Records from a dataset
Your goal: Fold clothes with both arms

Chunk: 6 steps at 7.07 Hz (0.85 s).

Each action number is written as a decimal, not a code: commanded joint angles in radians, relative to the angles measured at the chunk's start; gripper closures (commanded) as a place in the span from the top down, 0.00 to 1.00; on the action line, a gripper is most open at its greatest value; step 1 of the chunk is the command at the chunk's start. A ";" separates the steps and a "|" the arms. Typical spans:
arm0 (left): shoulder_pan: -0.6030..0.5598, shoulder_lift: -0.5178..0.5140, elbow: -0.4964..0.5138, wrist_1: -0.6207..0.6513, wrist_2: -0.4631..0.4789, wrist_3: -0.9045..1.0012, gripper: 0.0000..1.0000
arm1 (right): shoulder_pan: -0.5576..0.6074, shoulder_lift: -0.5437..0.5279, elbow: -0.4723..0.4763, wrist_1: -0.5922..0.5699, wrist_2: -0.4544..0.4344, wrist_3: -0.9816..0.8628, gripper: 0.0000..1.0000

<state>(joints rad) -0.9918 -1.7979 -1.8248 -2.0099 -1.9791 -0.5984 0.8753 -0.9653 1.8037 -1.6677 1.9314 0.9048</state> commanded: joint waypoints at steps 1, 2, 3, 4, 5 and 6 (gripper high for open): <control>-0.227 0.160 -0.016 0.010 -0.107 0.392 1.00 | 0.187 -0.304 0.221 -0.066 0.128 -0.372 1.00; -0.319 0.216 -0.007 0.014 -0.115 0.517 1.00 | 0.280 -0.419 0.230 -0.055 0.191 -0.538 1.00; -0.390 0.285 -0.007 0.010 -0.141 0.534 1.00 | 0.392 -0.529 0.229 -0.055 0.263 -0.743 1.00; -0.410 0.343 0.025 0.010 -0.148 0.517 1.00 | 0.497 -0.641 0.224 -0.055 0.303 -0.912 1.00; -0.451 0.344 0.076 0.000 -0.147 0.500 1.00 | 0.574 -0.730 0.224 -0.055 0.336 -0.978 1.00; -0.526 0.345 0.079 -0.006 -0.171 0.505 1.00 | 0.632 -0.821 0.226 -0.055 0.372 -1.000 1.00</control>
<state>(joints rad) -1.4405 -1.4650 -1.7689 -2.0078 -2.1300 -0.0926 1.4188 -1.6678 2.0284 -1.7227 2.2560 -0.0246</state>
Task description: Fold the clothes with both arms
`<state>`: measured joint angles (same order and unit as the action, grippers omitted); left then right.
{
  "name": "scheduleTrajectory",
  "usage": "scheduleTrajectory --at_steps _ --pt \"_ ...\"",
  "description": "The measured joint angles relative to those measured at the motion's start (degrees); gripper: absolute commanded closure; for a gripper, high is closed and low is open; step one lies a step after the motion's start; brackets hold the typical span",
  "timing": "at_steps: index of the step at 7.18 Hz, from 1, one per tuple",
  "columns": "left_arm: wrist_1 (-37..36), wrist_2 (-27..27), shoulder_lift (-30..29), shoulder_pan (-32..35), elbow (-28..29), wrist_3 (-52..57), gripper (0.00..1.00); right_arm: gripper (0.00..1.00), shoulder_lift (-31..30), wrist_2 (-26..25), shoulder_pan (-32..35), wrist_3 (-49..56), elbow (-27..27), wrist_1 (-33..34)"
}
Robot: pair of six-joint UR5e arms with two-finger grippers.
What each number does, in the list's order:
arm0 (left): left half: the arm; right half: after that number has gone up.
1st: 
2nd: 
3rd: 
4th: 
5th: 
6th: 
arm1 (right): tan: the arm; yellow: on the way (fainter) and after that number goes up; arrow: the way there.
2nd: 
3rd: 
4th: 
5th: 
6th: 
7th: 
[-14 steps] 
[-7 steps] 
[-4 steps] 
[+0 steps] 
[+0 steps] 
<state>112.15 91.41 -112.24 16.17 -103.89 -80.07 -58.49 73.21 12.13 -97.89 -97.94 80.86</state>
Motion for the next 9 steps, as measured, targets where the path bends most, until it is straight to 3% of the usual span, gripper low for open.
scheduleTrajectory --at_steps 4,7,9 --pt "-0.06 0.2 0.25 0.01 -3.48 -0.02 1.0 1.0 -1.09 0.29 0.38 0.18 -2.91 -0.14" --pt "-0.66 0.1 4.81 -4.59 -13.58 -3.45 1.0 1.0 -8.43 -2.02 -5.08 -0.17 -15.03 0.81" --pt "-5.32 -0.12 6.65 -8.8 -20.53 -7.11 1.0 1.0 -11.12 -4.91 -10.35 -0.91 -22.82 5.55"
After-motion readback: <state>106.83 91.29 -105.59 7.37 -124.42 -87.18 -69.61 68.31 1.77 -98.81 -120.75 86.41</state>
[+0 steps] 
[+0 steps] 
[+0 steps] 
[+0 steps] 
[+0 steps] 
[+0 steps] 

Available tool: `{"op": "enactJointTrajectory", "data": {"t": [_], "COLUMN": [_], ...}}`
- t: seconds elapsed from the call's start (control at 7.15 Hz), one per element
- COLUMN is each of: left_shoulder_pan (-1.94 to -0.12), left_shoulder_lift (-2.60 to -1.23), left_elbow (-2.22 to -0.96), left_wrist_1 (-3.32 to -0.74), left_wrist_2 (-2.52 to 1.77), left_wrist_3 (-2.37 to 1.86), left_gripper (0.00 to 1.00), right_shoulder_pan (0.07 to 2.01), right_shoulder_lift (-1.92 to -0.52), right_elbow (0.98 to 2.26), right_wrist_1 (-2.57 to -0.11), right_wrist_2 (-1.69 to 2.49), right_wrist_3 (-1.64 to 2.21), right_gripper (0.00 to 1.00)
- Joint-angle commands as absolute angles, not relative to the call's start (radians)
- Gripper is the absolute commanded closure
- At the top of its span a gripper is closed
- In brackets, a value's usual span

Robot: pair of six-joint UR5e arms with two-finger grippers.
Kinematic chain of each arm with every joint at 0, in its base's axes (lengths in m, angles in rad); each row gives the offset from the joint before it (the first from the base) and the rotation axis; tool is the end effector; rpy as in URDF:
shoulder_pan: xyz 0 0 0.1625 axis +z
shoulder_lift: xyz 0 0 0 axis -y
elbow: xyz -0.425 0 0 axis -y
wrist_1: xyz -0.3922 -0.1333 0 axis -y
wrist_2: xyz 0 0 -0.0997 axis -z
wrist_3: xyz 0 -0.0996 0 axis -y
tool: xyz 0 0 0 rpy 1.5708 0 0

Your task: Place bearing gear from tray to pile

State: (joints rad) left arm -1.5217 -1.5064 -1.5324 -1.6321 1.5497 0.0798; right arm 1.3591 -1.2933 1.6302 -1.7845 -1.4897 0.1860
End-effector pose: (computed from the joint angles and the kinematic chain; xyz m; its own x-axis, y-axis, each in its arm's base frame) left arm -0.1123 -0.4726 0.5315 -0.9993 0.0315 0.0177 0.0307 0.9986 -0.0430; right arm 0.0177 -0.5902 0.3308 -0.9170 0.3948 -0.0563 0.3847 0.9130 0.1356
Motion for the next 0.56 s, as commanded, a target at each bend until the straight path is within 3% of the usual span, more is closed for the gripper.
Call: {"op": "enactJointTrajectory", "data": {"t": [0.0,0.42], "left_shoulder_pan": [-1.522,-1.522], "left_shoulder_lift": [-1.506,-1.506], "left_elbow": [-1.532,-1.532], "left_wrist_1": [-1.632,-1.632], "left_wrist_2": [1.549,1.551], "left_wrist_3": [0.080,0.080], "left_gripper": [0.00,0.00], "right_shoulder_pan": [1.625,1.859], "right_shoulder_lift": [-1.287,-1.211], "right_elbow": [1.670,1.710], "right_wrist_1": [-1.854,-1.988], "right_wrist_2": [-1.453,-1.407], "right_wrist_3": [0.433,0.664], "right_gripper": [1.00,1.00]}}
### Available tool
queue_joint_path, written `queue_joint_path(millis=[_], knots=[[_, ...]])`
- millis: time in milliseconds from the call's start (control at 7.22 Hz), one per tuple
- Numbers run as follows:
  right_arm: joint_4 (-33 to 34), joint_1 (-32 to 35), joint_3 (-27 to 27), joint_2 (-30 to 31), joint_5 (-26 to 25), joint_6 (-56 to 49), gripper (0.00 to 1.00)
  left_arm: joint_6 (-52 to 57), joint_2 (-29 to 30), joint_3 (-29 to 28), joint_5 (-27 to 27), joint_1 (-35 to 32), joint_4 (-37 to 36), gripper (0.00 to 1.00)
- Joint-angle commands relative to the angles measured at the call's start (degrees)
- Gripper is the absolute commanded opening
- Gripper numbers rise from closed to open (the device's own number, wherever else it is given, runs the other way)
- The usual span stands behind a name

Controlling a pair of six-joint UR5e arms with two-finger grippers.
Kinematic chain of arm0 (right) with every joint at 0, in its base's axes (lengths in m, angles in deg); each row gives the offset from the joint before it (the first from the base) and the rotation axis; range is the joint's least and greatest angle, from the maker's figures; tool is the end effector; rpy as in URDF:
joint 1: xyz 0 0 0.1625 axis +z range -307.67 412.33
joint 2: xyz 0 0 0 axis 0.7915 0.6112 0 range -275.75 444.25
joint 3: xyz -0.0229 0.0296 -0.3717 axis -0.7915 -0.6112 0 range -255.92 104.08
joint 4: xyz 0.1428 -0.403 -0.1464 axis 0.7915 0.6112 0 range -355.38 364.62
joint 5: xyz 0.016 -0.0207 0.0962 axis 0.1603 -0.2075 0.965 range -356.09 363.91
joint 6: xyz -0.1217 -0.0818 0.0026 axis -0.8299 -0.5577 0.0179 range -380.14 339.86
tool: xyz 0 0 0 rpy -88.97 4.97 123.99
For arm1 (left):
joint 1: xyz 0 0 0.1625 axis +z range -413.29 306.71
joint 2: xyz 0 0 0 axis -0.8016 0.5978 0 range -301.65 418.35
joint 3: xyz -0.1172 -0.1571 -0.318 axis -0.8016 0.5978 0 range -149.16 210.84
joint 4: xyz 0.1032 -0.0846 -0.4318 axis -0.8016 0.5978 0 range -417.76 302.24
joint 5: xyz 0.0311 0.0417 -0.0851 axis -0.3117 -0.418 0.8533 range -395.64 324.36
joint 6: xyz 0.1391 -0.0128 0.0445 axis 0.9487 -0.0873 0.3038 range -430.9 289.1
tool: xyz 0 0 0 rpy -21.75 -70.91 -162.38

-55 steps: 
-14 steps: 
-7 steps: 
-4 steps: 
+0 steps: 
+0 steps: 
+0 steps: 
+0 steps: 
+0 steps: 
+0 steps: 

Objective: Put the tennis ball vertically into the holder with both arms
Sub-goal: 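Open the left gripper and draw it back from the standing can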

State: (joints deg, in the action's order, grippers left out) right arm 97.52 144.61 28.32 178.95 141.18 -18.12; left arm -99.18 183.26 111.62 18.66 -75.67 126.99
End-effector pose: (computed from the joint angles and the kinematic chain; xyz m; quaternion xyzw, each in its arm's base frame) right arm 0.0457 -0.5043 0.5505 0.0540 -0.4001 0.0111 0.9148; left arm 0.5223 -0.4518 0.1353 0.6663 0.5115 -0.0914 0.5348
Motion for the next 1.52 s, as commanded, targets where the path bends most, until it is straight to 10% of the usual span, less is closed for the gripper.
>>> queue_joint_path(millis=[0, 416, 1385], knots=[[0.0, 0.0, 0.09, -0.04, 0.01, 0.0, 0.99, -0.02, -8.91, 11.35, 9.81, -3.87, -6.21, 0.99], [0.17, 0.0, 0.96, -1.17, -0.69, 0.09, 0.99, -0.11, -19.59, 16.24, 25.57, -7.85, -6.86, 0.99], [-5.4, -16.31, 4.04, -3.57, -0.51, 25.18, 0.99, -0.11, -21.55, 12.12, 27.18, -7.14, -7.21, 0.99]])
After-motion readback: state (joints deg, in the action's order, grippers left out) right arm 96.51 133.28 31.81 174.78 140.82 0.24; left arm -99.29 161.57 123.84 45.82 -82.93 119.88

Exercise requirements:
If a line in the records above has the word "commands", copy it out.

Reply:
- Joint-angle commands as absolute angles, not relative to the call's start (radians)
- Joint-angle commands relative to the angles measured at the call's start (degrees)

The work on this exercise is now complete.